■ EXERCISE GOAL
Copy out exactly, from the entries that follow, the line holding "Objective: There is", the line holding "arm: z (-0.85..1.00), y", and all lines between them, but no pictures.
*** SOURCE INFORMATION ***
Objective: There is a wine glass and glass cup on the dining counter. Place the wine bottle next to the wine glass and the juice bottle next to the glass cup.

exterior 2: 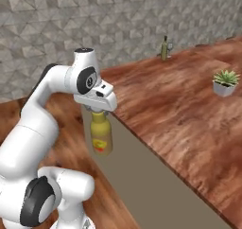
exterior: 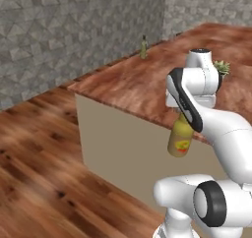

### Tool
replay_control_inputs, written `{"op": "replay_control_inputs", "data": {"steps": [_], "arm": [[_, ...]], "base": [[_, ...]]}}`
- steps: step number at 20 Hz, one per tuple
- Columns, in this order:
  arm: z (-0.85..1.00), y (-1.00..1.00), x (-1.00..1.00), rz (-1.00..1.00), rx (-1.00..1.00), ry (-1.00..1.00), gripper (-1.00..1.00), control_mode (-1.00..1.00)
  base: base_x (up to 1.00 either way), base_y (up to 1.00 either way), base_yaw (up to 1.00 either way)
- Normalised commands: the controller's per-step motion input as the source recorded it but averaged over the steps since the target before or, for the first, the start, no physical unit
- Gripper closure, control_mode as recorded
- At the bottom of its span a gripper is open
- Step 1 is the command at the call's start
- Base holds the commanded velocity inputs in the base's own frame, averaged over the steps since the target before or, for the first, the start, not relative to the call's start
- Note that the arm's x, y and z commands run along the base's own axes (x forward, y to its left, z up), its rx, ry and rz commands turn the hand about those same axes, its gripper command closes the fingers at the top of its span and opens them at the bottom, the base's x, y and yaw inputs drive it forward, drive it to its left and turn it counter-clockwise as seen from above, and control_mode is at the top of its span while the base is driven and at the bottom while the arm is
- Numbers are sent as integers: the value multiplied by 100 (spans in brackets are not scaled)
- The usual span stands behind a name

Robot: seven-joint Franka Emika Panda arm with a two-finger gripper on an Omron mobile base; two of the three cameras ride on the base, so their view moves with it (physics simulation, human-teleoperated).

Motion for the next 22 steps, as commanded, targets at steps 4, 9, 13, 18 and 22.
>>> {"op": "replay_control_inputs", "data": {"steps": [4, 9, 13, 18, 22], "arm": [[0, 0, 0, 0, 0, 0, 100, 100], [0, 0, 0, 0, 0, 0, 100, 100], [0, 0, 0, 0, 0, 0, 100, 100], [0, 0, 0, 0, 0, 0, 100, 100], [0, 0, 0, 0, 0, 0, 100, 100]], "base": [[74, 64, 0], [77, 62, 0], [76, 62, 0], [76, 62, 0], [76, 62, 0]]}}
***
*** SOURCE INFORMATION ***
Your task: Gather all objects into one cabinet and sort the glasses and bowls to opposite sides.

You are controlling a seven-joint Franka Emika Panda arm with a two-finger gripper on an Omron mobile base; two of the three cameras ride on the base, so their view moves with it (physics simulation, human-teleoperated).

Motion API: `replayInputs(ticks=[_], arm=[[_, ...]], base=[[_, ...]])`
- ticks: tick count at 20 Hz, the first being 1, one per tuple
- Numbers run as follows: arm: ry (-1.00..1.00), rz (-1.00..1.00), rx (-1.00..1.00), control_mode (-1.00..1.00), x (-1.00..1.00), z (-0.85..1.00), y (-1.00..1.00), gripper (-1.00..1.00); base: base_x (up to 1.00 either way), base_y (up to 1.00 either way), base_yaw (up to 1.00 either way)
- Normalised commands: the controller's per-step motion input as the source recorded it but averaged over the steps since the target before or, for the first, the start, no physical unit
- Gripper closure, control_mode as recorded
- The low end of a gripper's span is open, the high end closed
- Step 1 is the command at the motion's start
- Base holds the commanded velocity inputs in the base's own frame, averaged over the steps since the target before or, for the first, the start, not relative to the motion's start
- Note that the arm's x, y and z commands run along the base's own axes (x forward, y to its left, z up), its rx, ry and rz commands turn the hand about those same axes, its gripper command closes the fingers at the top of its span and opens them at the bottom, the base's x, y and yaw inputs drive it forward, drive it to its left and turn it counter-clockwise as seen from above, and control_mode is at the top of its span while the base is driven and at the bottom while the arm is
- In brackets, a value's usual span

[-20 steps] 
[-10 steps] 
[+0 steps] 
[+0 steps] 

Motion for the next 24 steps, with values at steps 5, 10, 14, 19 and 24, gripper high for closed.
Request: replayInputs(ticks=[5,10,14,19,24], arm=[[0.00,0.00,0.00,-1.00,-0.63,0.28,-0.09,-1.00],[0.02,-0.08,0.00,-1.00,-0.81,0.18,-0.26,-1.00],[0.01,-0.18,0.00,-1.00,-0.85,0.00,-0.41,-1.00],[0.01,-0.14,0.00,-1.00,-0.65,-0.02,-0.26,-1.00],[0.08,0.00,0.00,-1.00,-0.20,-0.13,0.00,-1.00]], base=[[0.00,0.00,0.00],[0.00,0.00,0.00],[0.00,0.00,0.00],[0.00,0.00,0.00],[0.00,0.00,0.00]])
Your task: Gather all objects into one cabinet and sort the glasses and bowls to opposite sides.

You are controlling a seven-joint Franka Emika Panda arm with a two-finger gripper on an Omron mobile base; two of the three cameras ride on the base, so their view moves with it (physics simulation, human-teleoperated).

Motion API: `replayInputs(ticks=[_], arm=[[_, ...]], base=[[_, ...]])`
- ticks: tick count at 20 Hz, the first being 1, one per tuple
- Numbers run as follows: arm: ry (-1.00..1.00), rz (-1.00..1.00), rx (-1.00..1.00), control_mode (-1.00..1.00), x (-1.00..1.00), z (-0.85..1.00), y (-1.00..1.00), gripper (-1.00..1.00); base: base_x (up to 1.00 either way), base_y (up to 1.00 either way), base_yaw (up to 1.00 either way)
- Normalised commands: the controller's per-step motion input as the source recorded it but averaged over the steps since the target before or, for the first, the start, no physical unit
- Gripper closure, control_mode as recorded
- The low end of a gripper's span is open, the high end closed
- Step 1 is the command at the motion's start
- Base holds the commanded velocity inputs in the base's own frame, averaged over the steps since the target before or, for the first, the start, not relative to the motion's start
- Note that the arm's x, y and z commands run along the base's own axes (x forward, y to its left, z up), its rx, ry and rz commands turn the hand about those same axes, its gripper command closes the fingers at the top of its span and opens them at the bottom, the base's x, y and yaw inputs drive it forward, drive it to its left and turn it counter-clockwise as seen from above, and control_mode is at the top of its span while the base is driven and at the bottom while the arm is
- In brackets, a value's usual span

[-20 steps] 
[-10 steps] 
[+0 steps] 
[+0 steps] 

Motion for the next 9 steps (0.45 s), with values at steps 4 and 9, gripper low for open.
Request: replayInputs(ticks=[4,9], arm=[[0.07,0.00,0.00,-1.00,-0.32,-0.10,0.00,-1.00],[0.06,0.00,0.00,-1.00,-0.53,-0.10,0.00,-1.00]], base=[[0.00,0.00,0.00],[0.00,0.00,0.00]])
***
■ RESULT
Objective: There is a wine glass and glass cup on the dining counter. Place the wine bottle next to the wine glass and the juice bottle next to the glass cup.

exterior 2: 
exterior: 

### Tool
replay_control_inputs, written `{"op": "replay_control_inputs", "data": {"steps": [_], "arm": [[_, ...]], "base": [[_, ...]]}}`
- steps: step number at 20 Hz, one per tuple
- Columns, in this order:
  arm: z (-0.85..1.00), y (-1.00..1.00), x (-1.00..1.00), rz (-1.00..1.00), rx (-1.00..1.00), ry (-1.00..1.00), gripper (-1.00..1.00), control_mode (-1.00..1.00)

Output for this exercise is complete.